* _AIM OF THE EXERCISE_: From the listing below, set down exactly the lines between the one holding "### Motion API" and the one holding "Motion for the", inclusive. No other line is wanted.

╭─ RAW DATA

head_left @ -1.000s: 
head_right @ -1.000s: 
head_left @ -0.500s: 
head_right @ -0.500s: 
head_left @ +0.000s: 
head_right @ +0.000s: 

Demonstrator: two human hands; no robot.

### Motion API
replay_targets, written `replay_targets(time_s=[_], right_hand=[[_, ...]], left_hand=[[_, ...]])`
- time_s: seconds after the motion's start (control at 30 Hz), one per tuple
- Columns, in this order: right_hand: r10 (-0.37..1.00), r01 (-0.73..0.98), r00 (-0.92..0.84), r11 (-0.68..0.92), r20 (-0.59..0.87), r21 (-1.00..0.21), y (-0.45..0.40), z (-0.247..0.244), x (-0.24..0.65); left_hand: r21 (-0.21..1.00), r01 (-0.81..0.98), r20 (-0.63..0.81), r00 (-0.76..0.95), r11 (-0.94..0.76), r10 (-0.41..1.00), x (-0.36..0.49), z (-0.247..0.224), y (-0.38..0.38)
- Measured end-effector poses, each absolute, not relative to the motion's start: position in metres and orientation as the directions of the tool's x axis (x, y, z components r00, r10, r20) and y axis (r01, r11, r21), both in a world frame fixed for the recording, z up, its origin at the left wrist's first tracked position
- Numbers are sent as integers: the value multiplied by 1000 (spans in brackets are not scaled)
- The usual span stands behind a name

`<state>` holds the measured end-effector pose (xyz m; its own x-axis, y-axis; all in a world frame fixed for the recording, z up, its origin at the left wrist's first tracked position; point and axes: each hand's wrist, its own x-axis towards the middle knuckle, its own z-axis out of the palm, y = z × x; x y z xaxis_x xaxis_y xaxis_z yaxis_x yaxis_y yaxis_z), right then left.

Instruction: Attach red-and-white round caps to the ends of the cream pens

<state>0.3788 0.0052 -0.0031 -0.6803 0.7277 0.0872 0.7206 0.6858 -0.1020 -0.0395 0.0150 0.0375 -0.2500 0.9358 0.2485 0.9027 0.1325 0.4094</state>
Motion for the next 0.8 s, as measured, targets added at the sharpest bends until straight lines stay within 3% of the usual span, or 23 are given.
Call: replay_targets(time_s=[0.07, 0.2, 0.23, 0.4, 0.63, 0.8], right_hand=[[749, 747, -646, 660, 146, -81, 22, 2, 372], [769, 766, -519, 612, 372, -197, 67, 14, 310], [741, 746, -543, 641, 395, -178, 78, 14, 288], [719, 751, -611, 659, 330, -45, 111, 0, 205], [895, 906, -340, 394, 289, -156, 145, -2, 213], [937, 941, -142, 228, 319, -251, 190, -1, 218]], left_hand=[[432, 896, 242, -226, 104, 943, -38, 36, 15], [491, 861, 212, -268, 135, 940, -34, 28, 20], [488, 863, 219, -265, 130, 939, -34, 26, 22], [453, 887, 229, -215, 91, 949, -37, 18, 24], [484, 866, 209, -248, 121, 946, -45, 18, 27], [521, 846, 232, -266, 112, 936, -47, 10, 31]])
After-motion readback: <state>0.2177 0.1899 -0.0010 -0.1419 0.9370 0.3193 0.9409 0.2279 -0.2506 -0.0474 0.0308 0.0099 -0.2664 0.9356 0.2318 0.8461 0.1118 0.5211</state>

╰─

* _SOLUTION TO THIS EXERCISE_:
### Motion API
replay_targets, written `replay_targets(time_s=[_], right_hand=[[_, ...]], left_hand=[[_, ...]])`
- time_s: seconds after the motion's start (control at 30 Hz), one per tuple
- Columns, in this order: right_hand: r10 (-0.37..1.00), r01 (-0.73..0.98), r00 (-0.92..0.84), r11 (-0.68..0.92), r20 (-0.59..0.87), r21 (-1.00..0.21), y (-0.45..0.40), z (-0.247..0.244), x (-0.24..0.65); left_hand: r21 (-0.21..1.00), r01 (-0.81..0.98), r20 (-0.63..0.81), r00 (-0.76..0.95), r11 (-0.94..0.76), r10 (-0.41..1.00), x (-0.36..0.49), z (-0.247..0.224), y (-0.38..0.38)
- Measured end-effector poses, each absolute, not relative to the motion's start: position in metres and orientation as the directions of the tool's x axis (x, y, z components r00, r10, r20) and y axis (r01, r11, r21), both in a world frame fixed for the recording, z up, its origin at the left wrist's first tracked position
- Numbers are sent as integers: the value multiplied by 1000 (spans in brackets are not scaled)
- The usual span stands behind a name

`<state>` holds the measured end-effector pose (xyz m; its own x-axis, y-axis; all in a world frame fixed for the recording, z up, its origin at the left wrist's first tracked position; point and axes: each hand's wrist, its own x-axis towards the middle knuckle, its own z-axis out of the palm, y = z × x; x y z xaxis_x xaxis_y xaxis_z yaxis_x yaxis_y yaxis_z), right then left.

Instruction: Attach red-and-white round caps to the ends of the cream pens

<state>0.3788 0.0052 -0.0031 -0.6803 0.7277 0.0872 0.7206 0.6858 -0.1020 -0.0395 0.0150 0.0375 -0.2500 0.9358 0.2485 0.9027 0.1325 0.4094</state>
Motion for the next 0.8 s, as measured, targets added at the sharpest bends until straight lines stay within 3% of the usual span, or 23 are given.

That completes the answer.